02-05-2005, 09:34 AM
|
|
Newbie
|
|
Join Date: Feb 2005
Posts: 19
|
|
The next step: Layer3 switch or router?
Hi,
I am looking for some advice on how to expand my hosting set-up.
Currently we am running one cabinet with 32 servers generating almost 50 Mbit of traffic. All the servers are connected to 2 HP2524 Procurve switches that are stacked with a gigabit stacking kit. We have 4 subnets and all the routing is done by our uplink provider.

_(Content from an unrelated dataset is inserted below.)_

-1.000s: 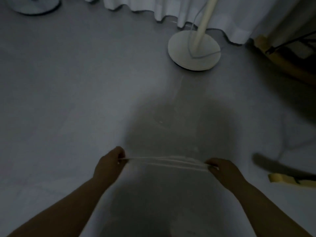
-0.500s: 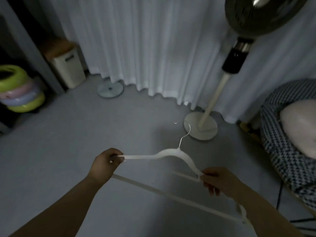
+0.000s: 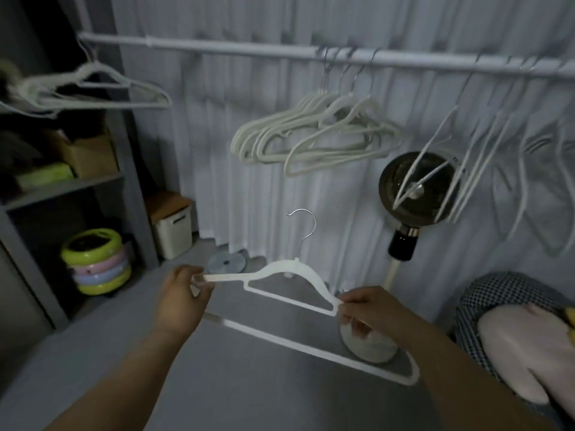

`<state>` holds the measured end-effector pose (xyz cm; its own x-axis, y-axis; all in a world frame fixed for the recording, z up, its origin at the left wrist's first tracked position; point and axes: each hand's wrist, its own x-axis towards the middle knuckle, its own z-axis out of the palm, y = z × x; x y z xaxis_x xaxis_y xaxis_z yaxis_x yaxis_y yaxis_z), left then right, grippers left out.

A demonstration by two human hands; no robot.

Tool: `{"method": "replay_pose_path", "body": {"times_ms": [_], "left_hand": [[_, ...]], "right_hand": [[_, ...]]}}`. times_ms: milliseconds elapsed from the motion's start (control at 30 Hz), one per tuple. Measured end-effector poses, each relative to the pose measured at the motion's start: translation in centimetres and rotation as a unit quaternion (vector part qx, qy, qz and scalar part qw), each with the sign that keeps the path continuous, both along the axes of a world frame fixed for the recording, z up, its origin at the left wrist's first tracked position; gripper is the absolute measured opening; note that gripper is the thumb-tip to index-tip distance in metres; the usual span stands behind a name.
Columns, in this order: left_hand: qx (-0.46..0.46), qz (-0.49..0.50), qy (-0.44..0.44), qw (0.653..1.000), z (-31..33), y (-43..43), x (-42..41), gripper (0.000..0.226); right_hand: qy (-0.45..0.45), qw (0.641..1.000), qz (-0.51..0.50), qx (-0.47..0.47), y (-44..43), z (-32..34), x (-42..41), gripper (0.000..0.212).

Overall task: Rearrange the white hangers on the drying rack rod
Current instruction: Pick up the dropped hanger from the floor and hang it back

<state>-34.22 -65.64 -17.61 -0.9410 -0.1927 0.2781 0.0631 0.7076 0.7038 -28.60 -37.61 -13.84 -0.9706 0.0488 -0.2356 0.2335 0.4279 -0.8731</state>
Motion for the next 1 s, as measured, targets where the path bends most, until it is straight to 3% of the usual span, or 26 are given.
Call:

Since we are running out of space in our first cabinet we’ll start using a second cabinet very soon. One option would be to stack a third HP Procurve switch and continue on as before. Obviously this is not a very scalable solution down the road. Furthermore we would like to do some basic routing our selves and maybe some form of ACLing etc. It’s our expectation to grow our traffic to a 100 Mbit when we start filling up the 2nd cabinet.
With the 2nd cabinet we’ll also be getting a one gig fiber uplink
Someone suggested we use a Cisco WS-C2948G-L3 layer 3 switch combined with a PWR600-AC-RPS redundant power supply. Our current HP2524 Procurve switches would be connected to the cisco and used for switching and connecting the individual servers. The role of the Cisco would be to route our subnets and link-up with our colo provider.
Since this suggestion I have been reading up a bit on the Cisco 2948G-L3. It looks like we can get our hands on one via Ebay for a decent price. But one thing stays a bit unclear: performance. Some earlier posts lead me to believe that using this switch purely for layer 3 work is not a good idea because the switch won’t handle a big load (is 100mbit considered a big load?)
Who has hands one experience with the Cisco 2928G-L3 in a routing role? What kind of traffic can it handle?
Who has a better suggestion? I.e. should we buy a router? Bearing in mind that this machine will be a single point of failure so redundant power and spare parts need to be thought about as well.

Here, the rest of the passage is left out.